Scan the records for the string "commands" and state how many lines contain it, using the number alone.

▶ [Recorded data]
*-*-*

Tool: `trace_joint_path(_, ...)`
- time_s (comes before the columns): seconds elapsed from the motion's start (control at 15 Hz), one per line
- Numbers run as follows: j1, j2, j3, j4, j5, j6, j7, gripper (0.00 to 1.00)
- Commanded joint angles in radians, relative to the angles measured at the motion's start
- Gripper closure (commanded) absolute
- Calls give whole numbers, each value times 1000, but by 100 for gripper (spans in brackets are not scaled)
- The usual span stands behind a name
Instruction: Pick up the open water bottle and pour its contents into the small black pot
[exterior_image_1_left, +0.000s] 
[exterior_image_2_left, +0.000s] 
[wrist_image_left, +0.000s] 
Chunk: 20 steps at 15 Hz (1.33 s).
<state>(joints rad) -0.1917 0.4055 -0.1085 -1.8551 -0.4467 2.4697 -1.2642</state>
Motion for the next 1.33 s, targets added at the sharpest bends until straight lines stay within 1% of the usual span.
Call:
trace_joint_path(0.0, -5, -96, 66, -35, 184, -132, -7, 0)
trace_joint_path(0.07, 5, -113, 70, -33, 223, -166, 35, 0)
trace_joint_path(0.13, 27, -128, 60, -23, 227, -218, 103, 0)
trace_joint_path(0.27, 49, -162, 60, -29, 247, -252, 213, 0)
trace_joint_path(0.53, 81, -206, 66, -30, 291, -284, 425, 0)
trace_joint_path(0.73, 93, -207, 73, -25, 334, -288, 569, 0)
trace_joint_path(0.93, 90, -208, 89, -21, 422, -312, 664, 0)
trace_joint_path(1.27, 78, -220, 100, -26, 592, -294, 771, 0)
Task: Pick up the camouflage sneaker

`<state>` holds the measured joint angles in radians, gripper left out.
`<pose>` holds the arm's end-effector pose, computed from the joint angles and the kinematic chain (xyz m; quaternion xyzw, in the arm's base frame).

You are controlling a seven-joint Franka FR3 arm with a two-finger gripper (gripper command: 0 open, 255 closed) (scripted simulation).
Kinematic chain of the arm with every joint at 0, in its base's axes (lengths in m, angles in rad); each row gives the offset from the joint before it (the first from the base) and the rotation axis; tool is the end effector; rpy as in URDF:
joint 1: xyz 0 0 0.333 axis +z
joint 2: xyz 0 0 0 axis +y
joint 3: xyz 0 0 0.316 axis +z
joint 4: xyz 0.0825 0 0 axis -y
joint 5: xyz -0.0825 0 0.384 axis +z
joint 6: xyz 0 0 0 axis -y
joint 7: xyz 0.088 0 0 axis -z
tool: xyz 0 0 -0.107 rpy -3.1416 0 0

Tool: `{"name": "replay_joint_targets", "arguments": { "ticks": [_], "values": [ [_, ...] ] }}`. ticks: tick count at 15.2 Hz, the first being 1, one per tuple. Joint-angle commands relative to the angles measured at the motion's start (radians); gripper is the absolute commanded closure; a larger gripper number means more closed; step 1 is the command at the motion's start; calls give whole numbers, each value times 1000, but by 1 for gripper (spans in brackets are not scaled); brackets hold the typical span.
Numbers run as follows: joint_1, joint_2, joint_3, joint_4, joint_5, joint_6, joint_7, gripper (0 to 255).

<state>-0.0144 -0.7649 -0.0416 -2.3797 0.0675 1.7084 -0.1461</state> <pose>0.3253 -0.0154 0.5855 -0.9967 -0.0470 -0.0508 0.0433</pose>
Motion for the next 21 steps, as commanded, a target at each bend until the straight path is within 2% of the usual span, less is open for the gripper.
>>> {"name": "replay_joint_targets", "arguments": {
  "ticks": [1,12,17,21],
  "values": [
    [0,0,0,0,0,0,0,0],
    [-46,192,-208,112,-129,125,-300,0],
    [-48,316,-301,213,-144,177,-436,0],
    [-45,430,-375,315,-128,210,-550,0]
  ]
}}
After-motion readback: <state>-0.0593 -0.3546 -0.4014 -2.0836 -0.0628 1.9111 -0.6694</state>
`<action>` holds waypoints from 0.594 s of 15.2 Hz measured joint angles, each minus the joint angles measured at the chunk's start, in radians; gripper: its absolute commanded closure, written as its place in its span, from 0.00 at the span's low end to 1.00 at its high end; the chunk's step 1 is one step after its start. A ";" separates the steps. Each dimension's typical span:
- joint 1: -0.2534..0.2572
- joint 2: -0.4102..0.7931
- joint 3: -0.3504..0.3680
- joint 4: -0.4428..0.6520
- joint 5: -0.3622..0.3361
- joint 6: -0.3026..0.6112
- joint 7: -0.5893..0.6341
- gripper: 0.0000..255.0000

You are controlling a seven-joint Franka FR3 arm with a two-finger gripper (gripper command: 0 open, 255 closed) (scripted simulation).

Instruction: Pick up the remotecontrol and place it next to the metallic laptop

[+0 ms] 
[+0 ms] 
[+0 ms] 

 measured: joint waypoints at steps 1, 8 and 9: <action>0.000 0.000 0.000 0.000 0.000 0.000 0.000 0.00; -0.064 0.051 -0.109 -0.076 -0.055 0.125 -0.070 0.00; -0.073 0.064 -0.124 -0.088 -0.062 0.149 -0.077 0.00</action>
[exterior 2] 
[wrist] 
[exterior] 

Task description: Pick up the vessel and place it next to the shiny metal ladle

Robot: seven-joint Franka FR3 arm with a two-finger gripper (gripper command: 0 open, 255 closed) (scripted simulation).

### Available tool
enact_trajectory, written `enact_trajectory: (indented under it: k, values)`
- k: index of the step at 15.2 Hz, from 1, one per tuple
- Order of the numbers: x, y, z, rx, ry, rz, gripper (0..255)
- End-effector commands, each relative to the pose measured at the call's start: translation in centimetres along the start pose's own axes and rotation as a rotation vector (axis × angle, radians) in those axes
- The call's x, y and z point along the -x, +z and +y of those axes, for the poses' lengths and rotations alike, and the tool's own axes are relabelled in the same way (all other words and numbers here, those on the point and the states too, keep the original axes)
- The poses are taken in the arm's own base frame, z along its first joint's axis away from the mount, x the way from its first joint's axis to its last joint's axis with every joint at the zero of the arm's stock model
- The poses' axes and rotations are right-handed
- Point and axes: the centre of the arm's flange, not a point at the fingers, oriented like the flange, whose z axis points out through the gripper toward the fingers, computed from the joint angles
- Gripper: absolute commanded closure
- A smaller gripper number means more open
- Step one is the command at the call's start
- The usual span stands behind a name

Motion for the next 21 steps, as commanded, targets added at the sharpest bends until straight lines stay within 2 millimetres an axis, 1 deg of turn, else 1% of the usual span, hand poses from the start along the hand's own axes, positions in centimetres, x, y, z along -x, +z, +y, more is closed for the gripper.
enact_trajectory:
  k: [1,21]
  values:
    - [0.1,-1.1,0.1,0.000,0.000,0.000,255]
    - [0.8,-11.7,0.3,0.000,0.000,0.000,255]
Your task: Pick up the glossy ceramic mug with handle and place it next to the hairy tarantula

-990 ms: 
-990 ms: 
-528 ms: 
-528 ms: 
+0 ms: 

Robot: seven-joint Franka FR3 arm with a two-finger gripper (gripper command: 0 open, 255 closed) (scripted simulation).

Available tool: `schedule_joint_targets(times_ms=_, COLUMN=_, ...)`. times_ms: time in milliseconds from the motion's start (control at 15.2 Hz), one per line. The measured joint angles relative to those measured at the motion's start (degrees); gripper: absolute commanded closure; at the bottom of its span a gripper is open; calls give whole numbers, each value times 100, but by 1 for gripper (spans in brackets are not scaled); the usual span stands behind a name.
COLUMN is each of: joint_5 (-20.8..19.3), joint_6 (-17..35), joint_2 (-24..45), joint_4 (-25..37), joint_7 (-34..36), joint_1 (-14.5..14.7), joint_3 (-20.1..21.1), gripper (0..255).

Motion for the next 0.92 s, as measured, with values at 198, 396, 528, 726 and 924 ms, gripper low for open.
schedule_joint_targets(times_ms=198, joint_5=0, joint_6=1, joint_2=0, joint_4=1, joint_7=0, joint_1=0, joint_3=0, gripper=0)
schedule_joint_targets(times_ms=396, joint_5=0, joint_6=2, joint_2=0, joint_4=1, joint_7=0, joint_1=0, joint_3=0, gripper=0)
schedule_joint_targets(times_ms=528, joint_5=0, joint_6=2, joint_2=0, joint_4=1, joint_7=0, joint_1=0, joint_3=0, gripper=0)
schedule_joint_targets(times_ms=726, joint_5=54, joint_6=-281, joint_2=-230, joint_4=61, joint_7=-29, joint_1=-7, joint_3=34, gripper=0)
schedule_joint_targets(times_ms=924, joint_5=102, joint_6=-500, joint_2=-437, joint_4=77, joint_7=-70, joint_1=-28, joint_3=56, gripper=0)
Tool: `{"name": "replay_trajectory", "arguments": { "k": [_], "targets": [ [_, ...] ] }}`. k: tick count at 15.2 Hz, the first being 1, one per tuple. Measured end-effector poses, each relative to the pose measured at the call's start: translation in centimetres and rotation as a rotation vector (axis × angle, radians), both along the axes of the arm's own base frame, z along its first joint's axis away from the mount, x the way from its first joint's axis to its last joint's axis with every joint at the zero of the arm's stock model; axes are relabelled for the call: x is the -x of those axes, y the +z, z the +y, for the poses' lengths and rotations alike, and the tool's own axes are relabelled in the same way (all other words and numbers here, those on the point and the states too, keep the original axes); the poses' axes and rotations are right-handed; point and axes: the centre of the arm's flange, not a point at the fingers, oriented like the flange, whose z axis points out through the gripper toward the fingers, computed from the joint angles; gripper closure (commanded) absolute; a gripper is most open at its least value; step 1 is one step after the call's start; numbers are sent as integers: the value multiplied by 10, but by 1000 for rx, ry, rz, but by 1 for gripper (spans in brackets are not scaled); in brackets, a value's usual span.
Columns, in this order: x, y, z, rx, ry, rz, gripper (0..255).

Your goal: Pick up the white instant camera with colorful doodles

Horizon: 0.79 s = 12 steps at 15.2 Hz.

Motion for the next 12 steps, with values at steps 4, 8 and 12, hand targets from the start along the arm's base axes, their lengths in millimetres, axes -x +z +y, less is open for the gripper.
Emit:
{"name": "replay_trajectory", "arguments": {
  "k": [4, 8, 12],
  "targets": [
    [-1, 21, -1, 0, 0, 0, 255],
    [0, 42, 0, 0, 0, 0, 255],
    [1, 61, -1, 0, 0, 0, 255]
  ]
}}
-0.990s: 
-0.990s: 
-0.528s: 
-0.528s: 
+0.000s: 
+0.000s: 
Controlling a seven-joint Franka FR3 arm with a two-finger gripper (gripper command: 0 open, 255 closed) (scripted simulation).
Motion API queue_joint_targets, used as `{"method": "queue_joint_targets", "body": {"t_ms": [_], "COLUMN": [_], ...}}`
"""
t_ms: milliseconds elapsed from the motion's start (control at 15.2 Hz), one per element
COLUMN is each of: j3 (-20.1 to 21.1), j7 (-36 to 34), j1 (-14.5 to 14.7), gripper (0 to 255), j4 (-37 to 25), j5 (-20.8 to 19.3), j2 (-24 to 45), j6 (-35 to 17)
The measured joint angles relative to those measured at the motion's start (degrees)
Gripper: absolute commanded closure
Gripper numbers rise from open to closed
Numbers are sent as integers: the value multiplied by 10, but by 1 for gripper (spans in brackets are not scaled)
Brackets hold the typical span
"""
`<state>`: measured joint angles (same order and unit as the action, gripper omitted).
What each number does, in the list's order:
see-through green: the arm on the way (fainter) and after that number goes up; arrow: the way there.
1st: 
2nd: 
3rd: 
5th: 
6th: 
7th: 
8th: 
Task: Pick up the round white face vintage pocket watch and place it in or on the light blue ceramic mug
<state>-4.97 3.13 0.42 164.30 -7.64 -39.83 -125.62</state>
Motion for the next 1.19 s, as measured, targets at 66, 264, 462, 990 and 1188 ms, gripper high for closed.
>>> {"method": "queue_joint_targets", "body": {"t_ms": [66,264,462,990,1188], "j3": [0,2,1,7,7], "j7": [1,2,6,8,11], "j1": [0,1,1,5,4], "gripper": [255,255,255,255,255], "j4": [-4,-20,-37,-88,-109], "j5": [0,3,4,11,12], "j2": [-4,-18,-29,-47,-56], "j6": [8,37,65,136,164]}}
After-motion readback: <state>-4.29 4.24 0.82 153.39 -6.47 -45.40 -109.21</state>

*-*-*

▶ [Output for this exercise] 2